ON IMAGES OF A GROWING DYING CITY:
“In conclusion, I reckon that K.V. Raghpathi largely characterizes the special quality of his work, his deep sense of city life and his acute observations in The Images of a Growing Dying City. In each poem the poet has represented a particular state of the city in a particular image in a remarkable way. As we move from poem to poem, we discover the gradual decay in terms of life and values. The poet has succinctly captured the images and arranged them in sequential manner. The sequence is both linear and vertical; hence the decay is seen in all dimensions. These images are not imaginative but concrete and evocative. Literary vitality and energy lie only in innovation and creation. The poet has achieved a good balance between the ends and means of city in terms of values and quality of life. The city has grown considerably and at the same time, collapsed on similar lengths and breadths of value-based life. Every bit of city life projects that it is growing and dying, dying and growing. The need to choose the right path is a problem often faced in life more so in cities. The poet ponders over such paths and successfully exposes them as a typical prophet. This paper puts a distinctive stamp on his work – on his chosen theme that is city growing and dying as well as on the manner of its unfolding the main focus of Quo Vadis i.e. where are we heading from here? Where is the city leading us? Is it on the brink of glory or disaster?”
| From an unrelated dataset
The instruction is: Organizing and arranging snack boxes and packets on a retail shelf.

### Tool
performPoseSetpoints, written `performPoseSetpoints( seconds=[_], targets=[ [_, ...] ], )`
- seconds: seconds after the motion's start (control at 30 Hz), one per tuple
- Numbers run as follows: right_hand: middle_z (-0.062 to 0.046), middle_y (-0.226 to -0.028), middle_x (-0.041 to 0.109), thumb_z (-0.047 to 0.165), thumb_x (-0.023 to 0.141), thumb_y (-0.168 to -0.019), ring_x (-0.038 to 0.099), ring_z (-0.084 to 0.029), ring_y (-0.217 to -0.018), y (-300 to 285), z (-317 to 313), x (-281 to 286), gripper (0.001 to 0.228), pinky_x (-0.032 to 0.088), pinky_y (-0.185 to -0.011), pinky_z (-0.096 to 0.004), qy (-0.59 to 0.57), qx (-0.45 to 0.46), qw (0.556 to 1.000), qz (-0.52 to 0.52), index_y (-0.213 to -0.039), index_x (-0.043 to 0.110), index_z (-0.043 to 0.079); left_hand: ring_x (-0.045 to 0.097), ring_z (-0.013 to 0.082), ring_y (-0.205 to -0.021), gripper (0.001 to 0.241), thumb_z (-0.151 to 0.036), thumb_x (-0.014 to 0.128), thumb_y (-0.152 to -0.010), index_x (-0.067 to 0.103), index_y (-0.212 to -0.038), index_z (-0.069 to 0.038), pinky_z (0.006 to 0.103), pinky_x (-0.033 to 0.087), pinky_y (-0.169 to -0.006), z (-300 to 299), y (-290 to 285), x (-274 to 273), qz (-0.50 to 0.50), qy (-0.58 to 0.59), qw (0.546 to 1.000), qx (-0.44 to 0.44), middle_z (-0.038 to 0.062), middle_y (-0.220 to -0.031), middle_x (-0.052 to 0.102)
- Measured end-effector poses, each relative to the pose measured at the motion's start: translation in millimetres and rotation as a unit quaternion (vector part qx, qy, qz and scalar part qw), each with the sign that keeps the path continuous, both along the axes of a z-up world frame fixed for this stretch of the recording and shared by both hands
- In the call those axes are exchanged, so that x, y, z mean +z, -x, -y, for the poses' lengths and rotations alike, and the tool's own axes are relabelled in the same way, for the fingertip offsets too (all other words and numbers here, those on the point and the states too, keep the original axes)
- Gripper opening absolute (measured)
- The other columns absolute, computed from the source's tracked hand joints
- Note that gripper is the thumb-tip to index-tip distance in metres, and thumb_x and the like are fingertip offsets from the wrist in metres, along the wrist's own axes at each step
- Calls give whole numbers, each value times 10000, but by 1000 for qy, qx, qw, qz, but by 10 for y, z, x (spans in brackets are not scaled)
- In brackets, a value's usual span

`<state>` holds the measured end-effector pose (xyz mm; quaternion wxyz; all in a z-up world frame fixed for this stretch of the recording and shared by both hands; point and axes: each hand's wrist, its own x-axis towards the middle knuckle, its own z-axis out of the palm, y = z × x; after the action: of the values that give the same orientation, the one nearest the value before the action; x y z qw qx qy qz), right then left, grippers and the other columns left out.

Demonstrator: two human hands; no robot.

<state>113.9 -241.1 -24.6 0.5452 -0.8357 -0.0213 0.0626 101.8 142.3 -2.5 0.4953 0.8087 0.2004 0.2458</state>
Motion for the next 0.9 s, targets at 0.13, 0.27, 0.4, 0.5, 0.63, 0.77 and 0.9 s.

P.V. Laxmi Prasad, poet and critic.
ON DESERT BLOOMS:
“Desert Blooms deals with the journey of insights that ultimately go into the core of life. He sees the experiences, transcends and traces the essence of meaning of life. Life is like a flowing fiver. Man is just a spectator on the canvass of life. Life cannot be defined. One has to sail with life since life comes to a static position. Absoluteness is impossible. Creation itself is relative. Nothing can be taken as ‘absolute’. The three souls of collection look at life from different perspectives. Nothing is certain in the world. Man does not know when the uncertainty will last. He lives and lets his life live in the love of uncertainty. Towards the end, no soul arrives at any conclusion. Desert Blooms is thoroughly reflective, contemplative and meditative. It is difficult to decipher the meaning as the poet fills the lines with similes and metaphors. The meaning operates at the higher level and the reader cannot understand with his ordinary physics of reason. A greater perception and insight is needed on the part of the reader so as to comprehend and appreciate the poetic beauty and truth. Raghupathi elegantly and unobtrusively captures it with felicity of diction. He may be rated as deeply contemplative and meditative poet among the contemporary poets. He has transformed his insight into poetry which has acquired transcendental and esoteric character. Raghupathi’s poetry is a rare breed as it confesses the highest philosophy in lucid diction and striking imagery.”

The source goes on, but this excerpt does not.